Опасны были не эти два десятка танков, угнездившихся в ложбине, опасно было то, что к ним по пробитому коридору все время подтягивались подкрепления. И «кентавры» постепенно расширили свою зону и снова пошли вперед, протискивая между холмов фарфоровые гладкие клинья. Милн ничего не мог с этим сделать. Равнину заволокло удушливым дымом, взвывали моторы, он не чувствовал рядом с собой никого из сенсоров. И в дыму возник Патриарх, вымазанный сажей и грязью, и почти беззвучно сказал, что его зовет Жанна. Прорвались «кентавры», ответил Милн, за ними идут пожарные с огнеметами, их надо остановить… Она умирает, сказал Патриарх, она просит, она хочет видеть тебя в последний раз… Я не могу, в отчаянии ответил Милн, я здесь один, я должен выиграть это сражение… Ты готов был погубить весь мир ради любви, сказал Патриарх, а теперь ты намерен убить любовь ради чужого мира… Мир погубил не я, возразил Милн, мир погубили другие, кому до него не было дела. Помойка пройдет по земле, очистив ее, пожрав озера кислот и хребты шлаков, – умрет без пищи, издохнет, распадется, осядет и превратится в питательный перегной, и просочится им в почву, и окончательно перепреет, и миллиарды семян очнутся от смертного оцепенения.
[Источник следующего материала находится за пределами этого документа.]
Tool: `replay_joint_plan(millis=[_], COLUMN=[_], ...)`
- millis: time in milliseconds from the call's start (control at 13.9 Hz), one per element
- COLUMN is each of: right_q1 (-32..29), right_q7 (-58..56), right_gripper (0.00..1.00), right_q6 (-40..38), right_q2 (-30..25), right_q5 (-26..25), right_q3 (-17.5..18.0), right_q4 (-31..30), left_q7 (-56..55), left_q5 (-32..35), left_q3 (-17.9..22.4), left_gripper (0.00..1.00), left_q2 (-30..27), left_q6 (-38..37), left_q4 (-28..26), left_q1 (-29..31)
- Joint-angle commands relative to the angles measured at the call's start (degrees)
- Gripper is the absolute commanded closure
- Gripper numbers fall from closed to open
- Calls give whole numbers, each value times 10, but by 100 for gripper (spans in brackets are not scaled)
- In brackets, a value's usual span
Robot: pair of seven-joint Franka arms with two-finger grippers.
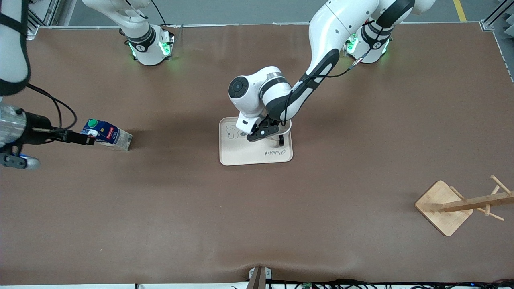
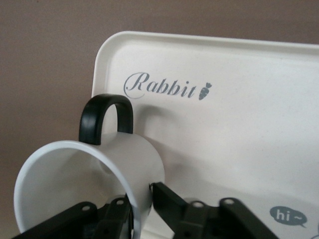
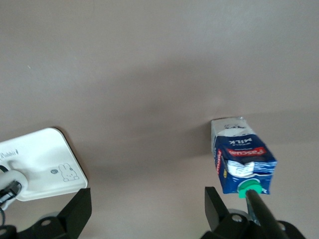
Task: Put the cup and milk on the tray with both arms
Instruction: 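Release the mug on the tray while the right gripper grasps the milk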
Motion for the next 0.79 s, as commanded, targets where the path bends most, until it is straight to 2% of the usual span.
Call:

И они вдвоем с Патриархом смотали всю трепещущую нить обороны, и слепили из нее безобразный шевелящийся ком, и никак не удавалось сдвинуть его, и тогда Жанна помогла им издалека, отдавая скупое последнее дыхание своей жизни. И они обрушили эту колышущуюся жуть на «кентавров», и фарфоровые махины остановились, временно ослепленные и беспомощные. И все сенсоры стянулись к Милну, потому что им больше нечем было сражаться, и он послал их обратно, на вершины холмов, чтобы их видели в бинокли и стереотрубы. Это для них была верная смерть. Но они вернулись туда – и Декарт, и Лейбниц, и Гумбольдт, и Ломоносов. И Шекспир, и Коперник, и Доницетти, и глуховатый Бетховен… Должно было пройти какое-то время, пока Хаммерштейн догадается, что все их резервы исчерпаны. И Хаммерштейн, разумеется, догадался, однако какое-то время уже прошло. И должно было потребоваться еще большее время, чтобы заставить идти армейские части, панически боящиеся аборигенов. И Хаммерштейн, разумеется, их заставил, однако какое-то время опять прошло. Время для них было сейчас самое главное. И когда пехотные штурмовые колонны, извергая по сторонам жидкий огонь, наконец втянулись в ложбины и удавом начали обтягивать холм, где Милн находился, глубоко в тылу, на границе болот, уже выросли плазменные горячие волны высотой с многоэтажное здание, и немного покачались, ища осевую опору, и накренили гребни, и неудержимо покатились вперед. Они были чисто-зеленые, темнеющие к подошве, и кипящие радужные разводы весело пробегали по ним снизу вверх.
И тогда Милн прижался к земле и почувствовал, как обжигающая, тяжелая плазма наваливается ему на спину. И он дышал ею, как воздухом, и глотал ее, потому что иначе было нельзя. А потом он решительно встал и стряхнул с себя лопающиеся, звонко шуршащие пузыри. Слабое, чуть выпуклое солнце Аустерлица уже взошло над равниной, и в прозрачном тумане видны были разбросанные по ней обглоданные костяки вездеходов, леденцовые оплывшие танки, гаубицы и муравьиные тела между ними. И он пошел прочь отсюда, проваливаясь в орыхлевшую губку. И его догнал Боливар и сказал, что было очень трудно активировать Северные болота: сезонная летаргия очагов, плазма в периоде восстановления, Хиндемит сунулся было в трясину и утонул с головой. Милн смотрел на шевелящиеся губы и почти не разбирал слов. Он безумно спешил. Жанна лежала на разбомбленном склоне, лицом в мокрый дерн. Он подумал, что она умерла как все остальные, и осторожно тронул ее за плечо. Но она была жива – мотыльковые веки дрогнули.
Милн задохнулся.
– Отнеси меня наверх, – попросила она.
Милн поднял ее и понес на вершину холма. Жанна была тяжелая, и он боялся споткнуться. Он добрался до плоской макушки, уже подсушенной солнцем, и положил Жанну там, и сам опустился на землю.